Confession: I let my toddler pull a kitchen chair down on top of himself. I could've jumped up and righted the chair before it fell, but I didn't. Moments later, when he was crying and I was hugging him, I questioned that decision, to let him get bonked. Still I think it was the right thing to do.

Important distinction: when I say you should let your kid get bonked, I'm not saying let them get injured or killed or hospitalized. As protectors, it's our job (to the best of our ability) to keep our kids out of that kind of trouble.

The bonk, though — even a serious bonk — is something to embrace. Getting bonked can hurt. A lot. It can leave a bruise. It can bleed. And most of the time, it's really hard to sit there and watch it happen.

There are two reasons that I think it's best to let children make those mistakes. First, when a kid has the chance to get some genuine scrapes, they end up becoming very capable. That's good both for them and you: for them, they're less likely to get hurt day-to-day because they know what they're doing; for you, you're more free (you don't have to watch them so closely) and you have more peace of mind (you can trust them to stay safe).

The other reason is that there are many serious dangers in this world, and we become less and less able to shield our kids from those as they grow to adulthood.

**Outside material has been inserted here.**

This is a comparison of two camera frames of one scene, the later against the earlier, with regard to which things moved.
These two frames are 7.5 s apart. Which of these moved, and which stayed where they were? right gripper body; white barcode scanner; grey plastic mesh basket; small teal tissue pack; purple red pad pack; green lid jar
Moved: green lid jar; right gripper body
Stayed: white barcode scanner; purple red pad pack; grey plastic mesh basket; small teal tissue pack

Kids need practice taking risks and navigating danger if they're going to be able to do it safely on their own later, and I would rather have them make their mistakes here, early, because the stakes are low at first. The stakes only get bigger with each birthday.

Bonks are painful. But they're not life-threatening, and the lessons they teach last longer than the scrape. Bonks teach a kid their limits; they give kids a chance to decide what they are and aren't willing to risk. They build good judgement, physical coordination and the confidence that comes from those things.

When my littles turn into teenagers, I'm going to want them to have those skills down. How else, but by trusting them, will we be able to sleep at night?